Una santa per uomini sazi e distratti

Prima di essere operato al Gemelli, papa Francesco ha incentrato la sua catechesi del mercoledì su santa Teresina di Lisieux, patrona delle missioni

Ieri prima di entrare al Gemelli e sottoporsi a una nuova operazione, papa Francesco è stato fedele all’appuntamento della sua catechesi del mercoledì, dedicata come da qualche mese alla “passione per l’evangelizzazione”. L’occasione era particolare, perché davanti a sé aveva le reliquie di Santa Teresina del Bambin Gesù e dei suoi genitori, arrivate a Roma in occasione dei 150 anni dalla nascita di quel “piccolo” dottore della Chiesa: sono ospitate fino al 15 giugno presso la chiesa rettoria di Sant’Antonio Abate all’Esquilino.

Non poteva esserci coincidenza migliore: Teresina è infatti patrona delle missioni, pur – come ha sottolineato Bergoglio – non essendo mai stata in missione. Nei suoi diari (una di quelle letture un po’ imprescindibili, dove si verifica a quale profondità porti la semplicità di cuore) racconta come l’essere missionaria fosse uno dei suoi desideri, ma la salute cagionevole glielo aveva sempre impedito. Per questo tra le sue premure c’era quella di farsi “sorella spirituale” di tanti che erano in missione, stando in contatto epistolare con loro e affiancandoli nella preghiera. “Senza apparire intercedeva per le missioni, come un motore che, nascosto, dà a un veicolo la forza per andare avanti”, ha sottolineato Francesco.

Teresina arriva al cuore dell’esperienza missionaria ribaltando i termini con cui viene comunemente intesa. Il Papa lega questa svolta ad un momento preciso della biografia della santa, quando dopo un dissidio con il padre era tornata sui suoi passi avvertendo che “la carità le entrava nel cuore col bisogno di dimenticare sé stessa” (le parole anche se in terza persona sono proprio di Teresina su se stessa).
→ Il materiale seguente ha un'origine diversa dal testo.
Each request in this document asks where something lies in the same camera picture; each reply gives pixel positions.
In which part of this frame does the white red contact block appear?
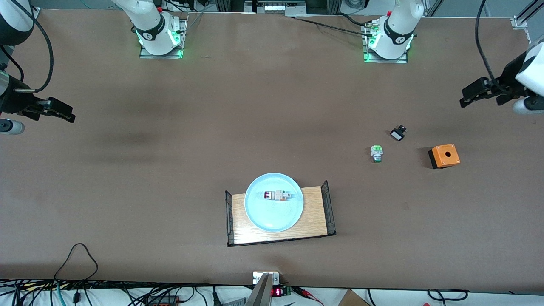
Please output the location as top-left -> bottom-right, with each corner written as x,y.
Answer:
263,190 -> 295,202

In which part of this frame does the light blue plate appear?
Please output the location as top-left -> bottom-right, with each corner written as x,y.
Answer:
245,173 -> 305,232

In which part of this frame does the wooden tray with mesh sides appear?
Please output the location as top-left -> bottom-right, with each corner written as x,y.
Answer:
225,180 -> 337,247

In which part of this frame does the brown cardboard piece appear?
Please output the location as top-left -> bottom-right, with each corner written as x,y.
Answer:
338,289 -> 372,306

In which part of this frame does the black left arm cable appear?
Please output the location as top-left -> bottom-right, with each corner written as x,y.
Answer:
475,0 -> 499,83

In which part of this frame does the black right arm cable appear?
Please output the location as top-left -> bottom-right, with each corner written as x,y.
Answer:
0,0 -> 54,93

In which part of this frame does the orange button enclosure box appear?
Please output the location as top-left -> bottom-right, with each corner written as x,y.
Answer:
428,144 -> 461,170

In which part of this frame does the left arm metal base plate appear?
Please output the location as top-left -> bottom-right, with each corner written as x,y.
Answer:
363,21 -> 409,64

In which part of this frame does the black looped cable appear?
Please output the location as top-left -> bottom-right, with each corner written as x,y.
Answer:
53,243 -> 99,303

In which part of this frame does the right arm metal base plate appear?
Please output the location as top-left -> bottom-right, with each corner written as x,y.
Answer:
139,17 -> 188,59

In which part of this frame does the black cable to arm base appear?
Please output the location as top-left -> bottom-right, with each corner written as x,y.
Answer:
293,16 -> 374,38

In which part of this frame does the black curled cable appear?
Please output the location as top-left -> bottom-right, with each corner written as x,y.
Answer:
427,289 -> 469,301

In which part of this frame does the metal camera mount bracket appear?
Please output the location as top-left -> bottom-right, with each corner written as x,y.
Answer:
246,271 -> 280,306

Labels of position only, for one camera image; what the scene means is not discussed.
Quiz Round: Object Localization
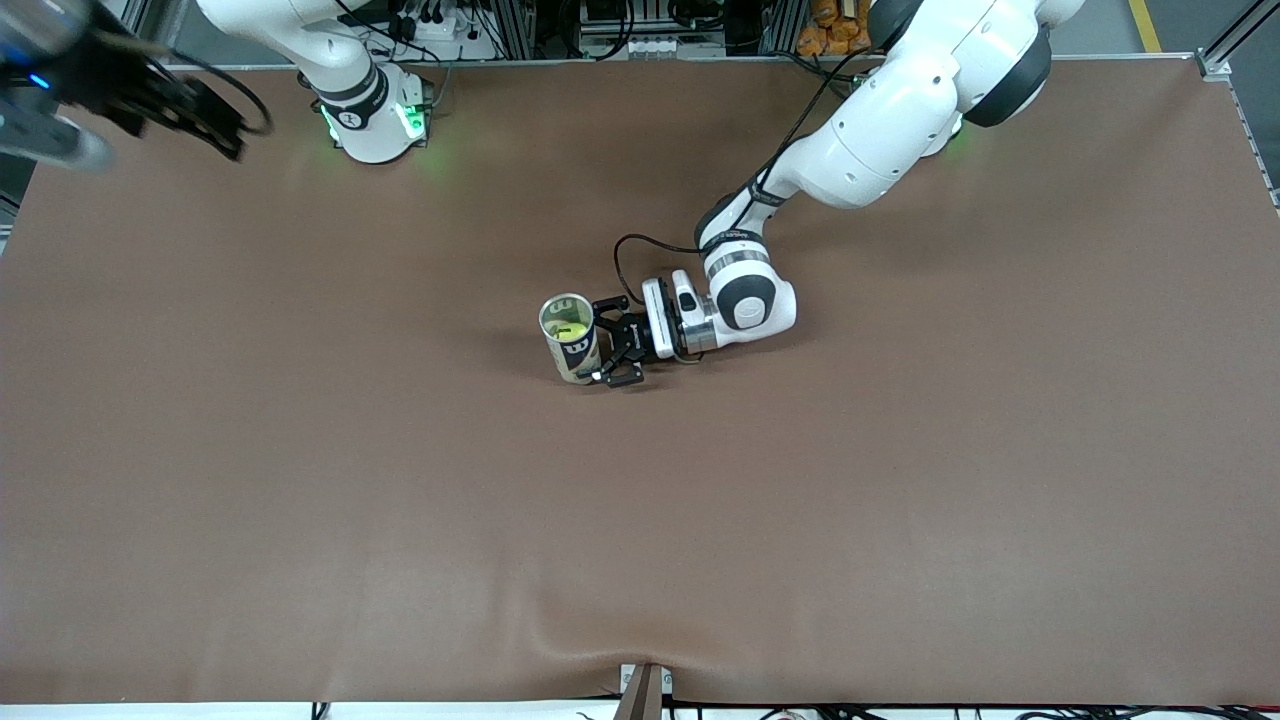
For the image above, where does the Roland Garros tennis ball can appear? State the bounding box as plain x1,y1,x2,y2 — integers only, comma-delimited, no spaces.
538,291,605,387

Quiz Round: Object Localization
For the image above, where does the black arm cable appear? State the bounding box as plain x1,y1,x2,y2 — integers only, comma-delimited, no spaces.
140,48,274,141
611,50,883,313

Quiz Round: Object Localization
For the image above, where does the table edge bracket post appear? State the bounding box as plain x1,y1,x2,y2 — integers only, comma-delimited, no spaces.
618,662,673,720

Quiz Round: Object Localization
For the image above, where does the orange packaged goods pile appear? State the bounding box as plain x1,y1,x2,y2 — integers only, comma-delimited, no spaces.
795,0,873,58

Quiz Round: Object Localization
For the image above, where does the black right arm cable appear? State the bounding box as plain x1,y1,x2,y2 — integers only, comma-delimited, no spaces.
140,48,274,141

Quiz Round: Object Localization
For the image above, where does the brown table mat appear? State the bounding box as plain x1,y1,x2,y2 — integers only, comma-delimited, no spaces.
0,55,1280,706

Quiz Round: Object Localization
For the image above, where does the aluminium frame beam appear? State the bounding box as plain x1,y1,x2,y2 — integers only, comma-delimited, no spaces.
1195,0,1280,83

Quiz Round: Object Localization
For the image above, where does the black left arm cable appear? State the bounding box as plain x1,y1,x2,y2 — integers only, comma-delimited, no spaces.
611,50,883,313

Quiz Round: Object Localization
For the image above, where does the white power strip with plugs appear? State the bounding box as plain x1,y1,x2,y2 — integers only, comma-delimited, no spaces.
390,0,501,63
Ne consegue che invece di cercare consolazione per sé nella fede, aveva capito come lo scopo fosse invece quello di “consolare Gesù e di farlo amare dalle anime… Gesù è malato d’amore e […] la malattia dell’amore non si guarisce che con l’amore” (Lettera a Marie Guérin, luglio 1890). L’obiettivo del suo essere missionaria era perciò semplice: “fare amare Gesù”.

Obiettivo semplice e praticabile in ogni situazione, ha sottolineato Francesco: “I missionari, infatti, di cui Teresa è patrona, non sono solo quelli che fanno tanta strada, imparano lingue nuove, fanno opere di bene e sono bravi ad annunciare”. Missionario è piuttosto “chi fa di tutto perché, attraverso la sua testimonianza, la sua preghiera, la sua intercessione, Gesù passi”.

“Perché Gesù passi” (il corsivo è proprio del papa): e come “passa” Gesù nel cuore degli uomini d’oggi, così distanti, così distratti, così tante volte illusoriamente sazi? È un mondo che pare andare avanti potendo fare a meno di Gesù. Ed è proprio in un contesto come questo che si può verificare la bontà dell’idea missionaria di Teresina, che come ha sottolineato il Papa, sapeva per esperienza propria come la fede nasca per un’attrazione: “non si diventa cristiani perché forzati da qualcuno, no, ma perché toccati dall’amore”. È un altro che agisce. Da parte nostra bisogna solo non porre limiti (o riserve) alla sua azione. Come diceva con immagine poetica Teresina, in questo modo accade che vengano “sparse rose su tutti”, anche su chi meno te l’aspetti. Grazie a papa Francesco per questo prezioso regalo e auguri di una pronta guarigione.